▶ [Brief]
Everything in the data below is to be reproduced without any deviation.

▶ [Data shown]
§ §

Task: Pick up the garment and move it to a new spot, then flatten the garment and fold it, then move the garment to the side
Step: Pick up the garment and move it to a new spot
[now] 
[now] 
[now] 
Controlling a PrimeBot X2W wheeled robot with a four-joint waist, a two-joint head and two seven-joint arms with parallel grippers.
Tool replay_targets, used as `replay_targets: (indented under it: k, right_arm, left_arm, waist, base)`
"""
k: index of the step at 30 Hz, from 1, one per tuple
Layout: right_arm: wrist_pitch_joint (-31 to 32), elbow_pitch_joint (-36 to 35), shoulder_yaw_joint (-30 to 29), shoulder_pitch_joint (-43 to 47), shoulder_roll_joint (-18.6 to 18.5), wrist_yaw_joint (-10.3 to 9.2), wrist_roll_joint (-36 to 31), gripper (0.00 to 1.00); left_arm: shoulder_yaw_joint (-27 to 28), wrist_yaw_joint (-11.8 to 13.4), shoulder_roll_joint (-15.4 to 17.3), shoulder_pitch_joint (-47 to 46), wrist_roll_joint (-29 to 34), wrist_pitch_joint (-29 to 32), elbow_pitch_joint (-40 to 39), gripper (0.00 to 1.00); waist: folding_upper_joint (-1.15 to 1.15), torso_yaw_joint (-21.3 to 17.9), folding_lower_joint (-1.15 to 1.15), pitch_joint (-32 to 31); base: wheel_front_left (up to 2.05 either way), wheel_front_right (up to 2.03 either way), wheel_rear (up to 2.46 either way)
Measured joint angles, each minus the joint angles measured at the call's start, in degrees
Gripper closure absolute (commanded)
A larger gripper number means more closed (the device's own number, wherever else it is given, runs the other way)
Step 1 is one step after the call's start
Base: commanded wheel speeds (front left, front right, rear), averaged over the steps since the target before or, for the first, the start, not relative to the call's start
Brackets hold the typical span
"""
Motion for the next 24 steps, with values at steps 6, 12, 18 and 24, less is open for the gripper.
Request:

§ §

▶ [Solution to this task]
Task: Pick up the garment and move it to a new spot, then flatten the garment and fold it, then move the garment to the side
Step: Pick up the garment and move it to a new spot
[now] 
[now] 
[now] 
Controlling a PrimeBot X2W wheeled robot with a four-joint waist, a two-joint head and two seven-joint arms with parallel grippers.
Tool replay_targets, used as `replay_targets: (indented under it: k, right_arm, left_arm, waist, base)`
"""
k: index of the step at 30 Hz, from 1, one per tuple
Layout: right_arm: wrist_pitch_joint (-31 to 32), elbow_pitch_joint (-36 to 35), shoulder_yaw_joint (-30 to 29), shoulder_pitch_joint (-43 to 47), shoulder_roll_joint (-18.6 to 18.5), wrist_yaw_joint (-10.3 to 9.2), wrist_roll_joint (-36 to 31), gripper (0.00 to 1.00); left_arm: shoulder_yaw_joint (-27 to 28), wrist_yaw_joint (-11.8 to 13.4), shoulder_roll_joint (-15.4 to 17.3), shoulder_pitch_joint (-47 to 46), wrist_roll_joint (-29 to 34), wrist_pitch_joint (-29 to 32), elbow_pitch_joint (-40 to 39), gripper (0.00 to 1.00); waist: folding_upper_joint (-1.15 to 1.15), torso_yaw_joint (-21.3 to 17.9), folding_lower_joint (-1.15 to 1.15), pitch_joint (-32 to 31); base: wheel_front_left (up to 2.05 either way), wheel_front_right (up to 2.03 either way), wheel_rear (up to 2.46 either way)
Measured joint angles, each minus the joint angles measured at the call's start, in degrees
Gripper closure absolute (commanded)
A larger gripper number means more closed (the device's own number, wherever else it is given, runs the other way)
Step 1 is one step after the call's start
Base: commanded wheel speeds (front left, front right, rear), averaged over the steps since the target before or, for the first, the start, not relative to the call's start
Brackets hold the typical span
"""
Motion for the next 24 steps, with values at steps 6, 12, 18 and 24, less is open for the gripper.
Request:

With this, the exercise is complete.